The NFIP is a federal program enabling property owners in participating communities to purchase flood insurance as protection against flood losses, while requiring state and local governments to enforce floodplain management ordinances that reduce future flood damage.
Direct physical damage to buildings or personal property by flood is generally covered under a flood insurance policy.
Source: NFIP Fact Sheet, by Federal Emergency Management Agency (FEMA).
Term Life Insurance provides life insurance protection for a specified period of time. Term life is sometimes convertible. Term insurance provides protection for a defined period of time and pays benefits only if death occurs during that period.
Whole Life Insurance is a form of permanent life insurance that can remain in force for your entire lifetime. Whole life (ordinary life) is the most traditional type of cash value insurance. Generally premiums and death benefits stay the same over the life of the policy. The policy’s cash value grows at a fixed rate.
Universal Life Insurance is a form of permanent life insurance characterized by its flexible premiums and face amounts. Universal life gives you flexibility in setting premium payments, underlying investment options (variable life insurance), and the death benefit.

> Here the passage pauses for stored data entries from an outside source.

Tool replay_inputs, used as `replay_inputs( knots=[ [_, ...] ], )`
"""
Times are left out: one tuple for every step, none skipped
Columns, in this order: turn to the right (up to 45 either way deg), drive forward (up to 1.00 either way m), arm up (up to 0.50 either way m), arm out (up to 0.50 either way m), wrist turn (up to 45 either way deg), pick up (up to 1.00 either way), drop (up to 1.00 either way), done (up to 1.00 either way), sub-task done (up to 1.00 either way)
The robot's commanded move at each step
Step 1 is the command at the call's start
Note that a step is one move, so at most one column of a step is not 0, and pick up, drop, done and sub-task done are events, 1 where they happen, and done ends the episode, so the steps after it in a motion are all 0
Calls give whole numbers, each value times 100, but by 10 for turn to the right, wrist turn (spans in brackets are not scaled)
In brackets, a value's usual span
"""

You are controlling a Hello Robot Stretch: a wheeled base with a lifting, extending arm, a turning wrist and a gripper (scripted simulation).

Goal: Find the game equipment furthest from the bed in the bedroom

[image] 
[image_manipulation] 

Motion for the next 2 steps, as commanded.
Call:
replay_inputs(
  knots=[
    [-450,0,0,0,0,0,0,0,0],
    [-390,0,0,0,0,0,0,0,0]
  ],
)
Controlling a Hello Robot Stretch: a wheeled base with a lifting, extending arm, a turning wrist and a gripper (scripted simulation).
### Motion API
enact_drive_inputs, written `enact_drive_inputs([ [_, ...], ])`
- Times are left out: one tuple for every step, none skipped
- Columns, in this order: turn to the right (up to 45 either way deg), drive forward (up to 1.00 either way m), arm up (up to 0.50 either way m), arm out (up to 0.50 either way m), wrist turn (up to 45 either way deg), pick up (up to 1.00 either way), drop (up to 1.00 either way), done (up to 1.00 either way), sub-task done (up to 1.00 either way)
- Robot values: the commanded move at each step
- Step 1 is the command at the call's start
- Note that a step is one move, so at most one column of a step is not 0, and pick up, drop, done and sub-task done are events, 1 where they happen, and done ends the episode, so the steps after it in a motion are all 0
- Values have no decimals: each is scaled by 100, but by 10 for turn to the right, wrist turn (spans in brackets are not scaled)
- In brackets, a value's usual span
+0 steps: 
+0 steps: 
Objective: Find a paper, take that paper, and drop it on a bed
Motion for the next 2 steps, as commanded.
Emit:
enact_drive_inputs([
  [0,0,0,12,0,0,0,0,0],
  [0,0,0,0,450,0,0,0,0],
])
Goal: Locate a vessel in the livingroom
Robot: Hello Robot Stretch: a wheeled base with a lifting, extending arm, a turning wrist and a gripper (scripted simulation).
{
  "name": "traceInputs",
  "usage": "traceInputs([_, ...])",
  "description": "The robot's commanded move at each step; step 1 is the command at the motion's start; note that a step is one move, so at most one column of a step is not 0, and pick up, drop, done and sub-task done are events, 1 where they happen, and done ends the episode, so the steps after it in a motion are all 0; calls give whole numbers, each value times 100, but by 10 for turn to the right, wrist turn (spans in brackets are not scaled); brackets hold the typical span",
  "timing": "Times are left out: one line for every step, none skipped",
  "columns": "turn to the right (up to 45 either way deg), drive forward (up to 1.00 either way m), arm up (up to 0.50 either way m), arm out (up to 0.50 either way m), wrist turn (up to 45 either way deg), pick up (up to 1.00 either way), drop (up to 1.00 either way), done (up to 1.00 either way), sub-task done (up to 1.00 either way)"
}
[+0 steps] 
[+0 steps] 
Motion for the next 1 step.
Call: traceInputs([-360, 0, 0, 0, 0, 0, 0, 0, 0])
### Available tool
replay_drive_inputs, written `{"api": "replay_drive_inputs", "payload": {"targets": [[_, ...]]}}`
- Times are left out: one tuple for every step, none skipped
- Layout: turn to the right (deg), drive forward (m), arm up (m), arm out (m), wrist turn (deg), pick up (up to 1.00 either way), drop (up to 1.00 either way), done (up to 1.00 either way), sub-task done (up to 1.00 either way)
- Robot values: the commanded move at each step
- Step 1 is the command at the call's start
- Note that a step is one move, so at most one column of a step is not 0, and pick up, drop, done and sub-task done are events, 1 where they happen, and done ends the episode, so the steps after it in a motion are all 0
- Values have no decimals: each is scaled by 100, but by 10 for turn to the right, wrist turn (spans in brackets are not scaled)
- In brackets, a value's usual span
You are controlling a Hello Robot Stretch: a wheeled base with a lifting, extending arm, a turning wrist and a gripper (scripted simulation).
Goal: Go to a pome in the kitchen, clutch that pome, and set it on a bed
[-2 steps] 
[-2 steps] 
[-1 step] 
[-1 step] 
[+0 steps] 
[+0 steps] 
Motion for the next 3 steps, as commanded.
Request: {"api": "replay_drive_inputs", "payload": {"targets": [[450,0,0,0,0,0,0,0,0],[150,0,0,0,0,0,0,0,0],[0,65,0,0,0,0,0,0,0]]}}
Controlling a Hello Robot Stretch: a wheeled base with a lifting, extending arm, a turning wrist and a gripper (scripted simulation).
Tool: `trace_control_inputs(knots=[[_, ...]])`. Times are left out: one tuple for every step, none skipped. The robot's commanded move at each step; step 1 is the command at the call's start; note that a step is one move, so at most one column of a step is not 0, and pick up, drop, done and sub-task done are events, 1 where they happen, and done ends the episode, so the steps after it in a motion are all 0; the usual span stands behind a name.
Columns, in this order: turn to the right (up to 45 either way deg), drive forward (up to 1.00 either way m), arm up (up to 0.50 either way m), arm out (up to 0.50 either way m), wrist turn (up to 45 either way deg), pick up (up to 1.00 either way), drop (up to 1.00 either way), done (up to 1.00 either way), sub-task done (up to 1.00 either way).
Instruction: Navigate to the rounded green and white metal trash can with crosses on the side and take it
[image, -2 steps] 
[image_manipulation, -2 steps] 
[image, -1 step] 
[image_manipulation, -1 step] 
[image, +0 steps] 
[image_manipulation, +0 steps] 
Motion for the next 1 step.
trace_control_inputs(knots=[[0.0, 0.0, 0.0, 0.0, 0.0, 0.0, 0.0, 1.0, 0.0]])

For More Information: Life Insurance and Annuities, by FL Dept. of Financial Services.
Personal Umbrella Policy
An umbrella policy provides additional coverage or “excess liability” above the limits of your basic policies. Your umbrella insurance can come into play if you are found liable and need to pay damages, or if you are sued and need to pay for your legal defense – even if the result is that you are not found to be responsible.
An umbrella policy only pays once your basic liability limits have been exhausted or the claim is excluded from the basic liability coverage. The claim will be made against you, the policyholder, on behalf of the wronged party. Then your insurance company may pay the settlement amount up to the limits of your coverage. If the settlement amount exceeds your coverage limits, you are responsible for paying the remaining amount out of pocket.